PROVIDED MATERIAL below:
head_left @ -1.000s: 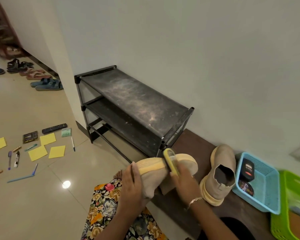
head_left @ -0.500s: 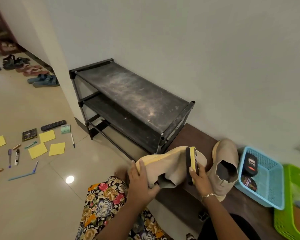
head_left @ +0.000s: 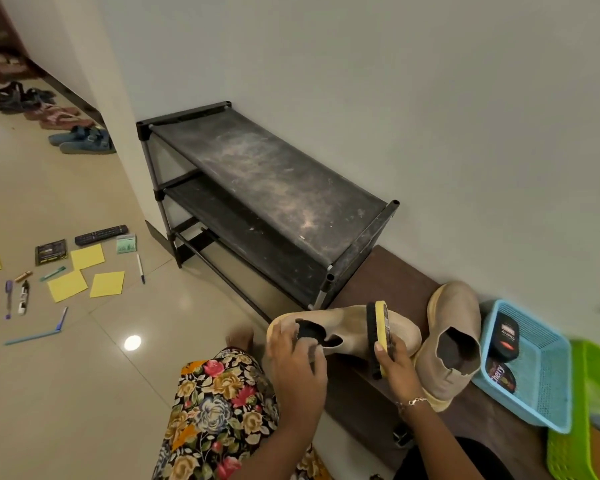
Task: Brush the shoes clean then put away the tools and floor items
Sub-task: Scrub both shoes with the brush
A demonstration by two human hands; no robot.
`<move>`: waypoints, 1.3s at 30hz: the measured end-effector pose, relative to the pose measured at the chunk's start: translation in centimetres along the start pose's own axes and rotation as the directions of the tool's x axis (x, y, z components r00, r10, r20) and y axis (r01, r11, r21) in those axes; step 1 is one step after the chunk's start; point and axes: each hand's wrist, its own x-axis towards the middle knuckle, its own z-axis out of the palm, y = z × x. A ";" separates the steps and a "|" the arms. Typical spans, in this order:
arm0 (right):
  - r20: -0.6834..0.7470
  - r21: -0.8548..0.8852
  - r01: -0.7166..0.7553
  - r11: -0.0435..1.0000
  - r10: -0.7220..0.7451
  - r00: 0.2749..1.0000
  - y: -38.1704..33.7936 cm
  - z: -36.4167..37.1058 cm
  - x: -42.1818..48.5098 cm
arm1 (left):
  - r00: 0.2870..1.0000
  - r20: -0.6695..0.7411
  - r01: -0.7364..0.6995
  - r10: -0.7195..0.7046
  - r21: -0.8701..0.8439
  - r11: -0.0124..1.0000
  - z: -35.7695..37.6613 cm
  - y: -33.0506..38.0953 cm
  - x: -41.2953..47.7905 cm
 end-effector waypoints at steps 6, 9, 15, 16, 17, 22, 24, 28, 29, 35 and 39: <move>-0.093 0.231 0.019 0.973 0.003 0.996 0.0 -0.8 0.1 | 0.782 0.306 0.622 -0.543 -0.445 0.644 0.3 5.7 2.9; -0.092 0.275 0.033 0.961 -0.008 0.996 -0.2 -1.0 0.2 | 0.508 0.483 0.839 -0.713 -0.467 0.281 0.9 6.4 4.6; -0.106 0.350 0.034 0.936 0.004 0.994 0.4 -1.7 -0.1 | 0.371 0.613 0.871 -0.697 -0.491 0.032 0.9 6.2 6.6; -0.109 0.357 0.025 0.934 0.015 0.994 0.6 -1.7 -0.3 | 0.381 0.620 0.880 -0.687 -0.471 0.062 1.0 5.9 6.6; -0.109 0.362 0.016 0.932 0.025 0.994 0.7 -1.6 -0.4 | 0.406 0.625 0.882 -0.667 -0.458 0.108 1.2 5.7 6.4; -0.102 0.392 0.006 0.920 0.037 0.994 0.5 -1.3 -1.1 | 0.907 0.345 0.350 -0.240 -0.302 0.887 0.7 4.6 4.8; -0.101 0.387 0.020 0.922 0.021 0.995 0.2 -1.3 -1.3 | 0.978 0.184 -0.108 0.099 0.041 0.993 0.7 2.8 5.1; -0.081 0.368 0.021 0.930 0.010 0.997 0.0 -1.2 -1.6 | 0.902 0.357 -0.401 0.241 0.493 0.772 0.4 1.7 7.1; -0.075 0.358 0.023 0.933 0.004 0.997 0.0 -1.2 -1.7 | 0.869 0.434 -0.466 0.238 0.556 0.688 0.5 1.8 7.5; -0.045 0.290 0.062 0.955 -0.052 0.998 0.0 -1.5 -2.1 | 0.883 0.411 -0.451 0.228 0.605 0.656 0.9 0.9 9.1; -0.084 0.227 0.121 0.966 -0.104 0.991 0.1 -1.8 -2.3 | 0.871 0.199 -0.486 0.450 0.491 0.723 0.6 -2.5 7.3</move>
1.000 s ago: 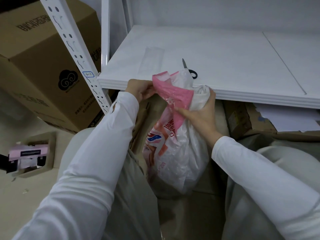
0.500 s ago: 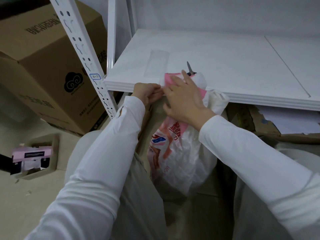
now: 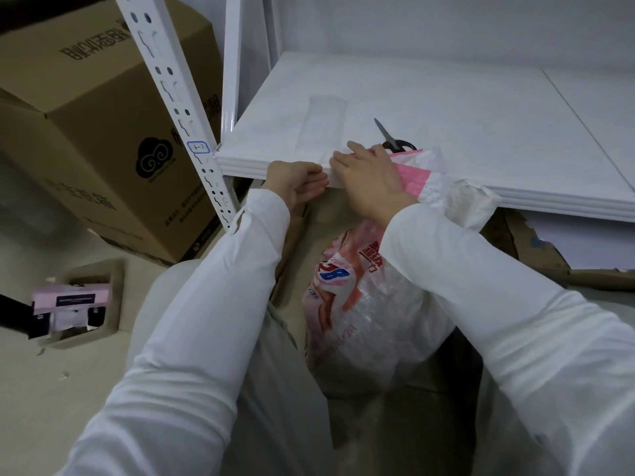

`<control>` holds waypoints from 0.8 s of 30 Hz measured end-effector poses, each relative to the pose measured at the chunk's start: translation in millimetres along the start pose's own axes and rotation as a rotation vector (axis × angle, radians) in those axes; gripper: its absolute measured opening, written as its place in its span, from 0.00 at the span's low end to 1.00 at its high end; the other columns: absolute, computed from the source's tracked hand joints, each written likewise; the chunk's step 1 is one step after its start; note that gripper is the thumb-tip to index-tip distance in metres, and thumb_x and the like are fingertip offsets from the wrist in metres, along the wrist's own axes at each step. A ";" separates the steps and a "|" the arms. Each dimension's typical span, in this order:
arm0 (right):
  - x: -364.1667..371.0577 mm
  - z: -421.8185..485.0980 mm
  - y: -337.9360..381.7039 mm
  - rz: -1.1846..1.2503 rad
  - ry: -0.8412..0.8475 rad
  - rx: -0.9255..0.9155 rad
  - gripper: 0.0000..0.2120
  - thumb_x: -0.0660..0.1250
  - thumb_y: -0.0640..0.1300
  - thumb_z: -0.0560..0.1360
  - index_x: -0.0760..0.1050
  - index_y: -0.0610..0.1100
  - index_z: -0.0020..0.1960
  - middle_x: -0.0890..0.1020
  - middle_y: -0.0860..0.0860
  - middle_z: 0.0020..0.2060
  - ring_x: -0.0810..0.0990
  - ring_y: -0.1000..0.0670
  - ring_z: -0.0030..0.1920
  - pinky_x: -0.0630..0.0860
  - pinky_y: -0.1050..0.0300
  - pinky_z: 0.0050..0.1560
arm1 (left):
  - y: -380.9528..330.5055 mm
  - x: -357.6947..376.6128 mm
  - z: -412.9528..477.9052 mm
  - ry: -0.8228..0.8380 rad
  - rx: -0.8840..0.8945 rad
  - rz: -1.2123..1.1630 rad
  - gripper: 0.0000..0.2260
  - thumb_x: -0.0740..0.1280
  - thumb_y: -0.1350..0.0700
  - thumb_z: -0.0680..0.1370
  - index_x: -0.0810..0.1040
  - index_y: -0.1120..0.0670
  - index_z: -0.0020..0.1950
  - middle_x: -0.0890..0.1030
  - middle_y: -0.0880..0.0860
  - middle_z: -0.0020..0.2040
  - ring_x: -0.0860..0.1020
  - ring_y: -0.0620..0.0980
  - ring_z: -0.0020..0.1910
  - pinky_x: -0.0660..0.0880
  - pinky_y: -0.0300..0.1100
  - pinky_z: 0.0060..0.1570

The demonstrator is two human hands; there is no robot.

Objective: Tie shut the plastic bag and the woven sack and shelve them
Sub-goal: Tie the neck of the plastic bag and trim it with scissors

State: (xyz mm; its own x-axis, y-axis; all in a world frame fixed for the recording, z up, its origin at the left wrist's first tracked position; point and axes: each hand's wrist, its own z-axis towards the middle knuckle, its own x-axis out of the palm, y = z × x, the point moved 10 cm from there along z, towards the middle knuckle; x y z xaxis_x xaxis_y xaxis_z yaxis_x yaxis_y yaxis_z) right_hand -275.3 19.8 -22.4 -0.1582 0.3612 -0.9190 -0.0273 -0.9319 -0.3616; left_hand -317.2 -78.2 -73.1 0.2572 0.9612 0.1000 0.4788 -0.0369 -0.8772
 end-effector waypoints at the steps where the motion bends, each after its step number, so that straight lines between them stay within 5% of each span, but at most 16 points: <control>1: 1.3 1.7 -1.6 0.017 0.006 0.005 0.18 0.60 0.41 0.76 0.69 0.44 0.66 0.74 0.51 0.65 0.65 0.45 0.70 0.66 0.45 0.61 | -0.4 -1.3 -0.7 0.003 -0.002 0.004 0.04 0.67 0.64 0.77 0.77 0.63 0.43 0.82 0.57 0.39 0.82 0.50 0.35 0.82 0.40 0.36; 24: 15.5 12.3 -5.1 0.214 0.124 0.061 0.26 0.62 0.43 0.74 0.63 0.44 0.71 0.68 0.48 0.71 0.60 0.44 0.74 0.61 0.42 0.68 | -24.0 -32.3 -49.2 0.032 -0.014 0.235 0.03 0.65 0.65 0.78 0.76 0.63 0.46 0.77 0.56 0.37 0.78 0.48 0.35 0.81 0.41 0.34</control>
State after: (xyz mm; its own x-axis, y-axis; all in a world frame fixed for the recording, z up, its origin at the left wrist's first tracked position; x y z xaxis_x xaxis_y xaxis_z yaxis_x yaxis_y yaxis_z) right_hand -289.7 29.8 -32.9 -0.0448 0.1529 -0.9872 -0.0666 -0.9865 -0.1498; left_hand -295.7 -121.8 -32.1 0.3896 0.9164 -0.0913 0.4138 -0.2628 -0.8716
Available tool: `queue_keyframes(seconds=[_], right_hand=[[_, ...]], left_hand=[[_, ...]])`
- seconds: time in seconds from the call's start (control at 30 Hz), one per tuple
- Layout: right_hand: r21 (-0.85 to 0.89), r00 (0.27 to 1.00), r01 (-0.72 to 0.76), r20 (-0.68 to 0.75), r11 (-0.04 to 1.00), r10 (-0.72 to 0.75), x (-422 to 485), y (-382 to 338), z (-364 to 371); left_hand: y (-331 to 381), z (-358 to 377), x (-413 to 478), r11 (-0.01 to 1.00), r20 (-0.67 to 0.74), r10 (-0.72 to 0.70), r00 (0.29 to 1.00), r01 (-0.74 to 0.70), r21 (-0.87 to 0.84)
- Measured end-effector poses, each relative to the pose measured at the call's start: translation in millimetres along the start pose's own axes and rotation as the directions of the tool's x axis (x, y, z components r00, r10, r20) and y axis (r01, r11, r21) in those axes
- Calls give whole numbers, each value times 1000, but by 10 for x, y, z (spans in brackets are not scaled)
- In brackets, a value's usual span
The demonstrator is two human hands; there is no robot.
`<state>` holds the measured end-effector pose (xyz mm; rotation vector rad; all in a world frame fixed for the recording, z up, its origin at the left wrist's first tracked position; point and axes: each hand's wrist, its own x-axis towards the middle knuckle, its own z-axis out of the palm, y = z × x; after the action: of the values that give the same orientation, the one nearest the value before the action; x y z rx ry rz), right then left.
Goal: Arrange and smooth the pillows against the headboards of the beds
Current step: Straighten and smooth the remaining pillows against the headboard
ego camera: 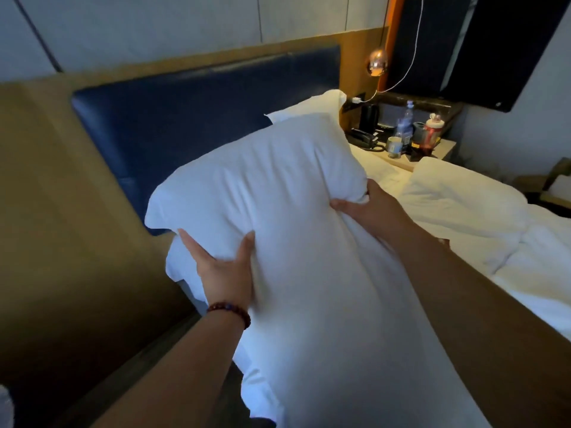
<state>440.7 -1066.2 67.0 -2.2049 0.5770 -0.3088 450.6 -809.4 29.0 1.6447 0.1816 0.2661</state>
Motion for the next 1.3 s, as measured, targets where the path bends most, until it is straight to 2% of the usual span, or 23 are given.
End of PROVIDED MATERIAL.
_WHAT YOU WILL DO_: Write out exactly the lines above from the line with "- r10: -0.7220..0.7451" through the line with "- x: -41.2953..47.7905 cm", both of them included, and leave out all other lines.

_RESULT OF THE EXERCISE_:
  - r10: -0.7220..0.7451
  - r00: 0.2749..1.0000
  - y: -38.1704..33.7936 cm
  - z: -36.4167..37.1058 cm
  - x: -42.1818..48.5098 cm
arm1 (left):
  - r00: 0.2870..1.0000
  - r20: -0.6695..0.7411
  - r01: -0.7364..0.6995
  - r10: -0.7195..0.7046
  - r21: -0.8701..0.8439
  - r11: -0.0124..1.0000
  - z: -35.7695..37.6613 cm
  - y: -33.0506..38.0953 cm
  - x: -41.2953..47.7905 cm

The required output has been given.